* [Problem to work on]: Lines with "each": pull these out of the listing below.

* [Data extract]:

******

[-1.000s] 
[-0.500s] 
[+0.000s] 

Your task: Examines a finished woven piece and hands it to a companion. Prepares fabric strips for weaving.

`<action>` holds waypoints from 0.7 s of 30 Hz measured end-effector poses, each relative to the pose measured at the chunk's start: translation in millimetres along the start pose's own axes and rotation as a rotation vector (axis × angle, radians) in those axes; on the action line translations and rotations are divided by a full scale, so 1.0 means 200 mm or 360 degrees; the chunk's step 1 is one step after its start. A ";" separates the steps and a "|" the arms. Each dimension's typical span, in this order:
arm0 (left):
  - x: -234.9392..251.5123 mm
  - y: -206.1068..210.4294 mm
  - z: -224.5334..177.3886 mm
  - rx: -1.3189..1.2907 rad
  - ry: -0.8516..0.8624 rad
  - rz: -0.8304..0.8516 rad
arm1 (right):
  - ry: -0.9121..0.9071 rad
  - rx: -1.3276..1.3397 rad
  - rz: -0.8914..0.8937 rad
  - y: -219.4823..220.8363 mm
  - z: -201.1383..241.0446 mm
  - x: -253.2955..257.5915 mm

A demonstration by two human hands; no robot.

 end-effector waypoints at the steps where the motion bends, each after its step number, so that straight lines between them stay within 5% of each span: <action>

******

* [Output]:
`<action>` holds waypoints from 0.7 s of 30 Hz measured end-effector poses, each relative to the pose measured at the chunk's start: translation in millimetres along the start pose's own axes and rotation as a rotation vector (axis × angle, radians) in those axes; on the action line translations and rotations are divided by a full scale, so 1.0 means 200 mm or 360 degrees; the chunk's step 1 is one step after its start. A ";" separates the steps and a "|" the arms. Each dimension's typical span, in this order:
 end-effector waypoints at the steps where the motion bends, each after its step number, so that straight lines between them stay within 5% of each span: <action>

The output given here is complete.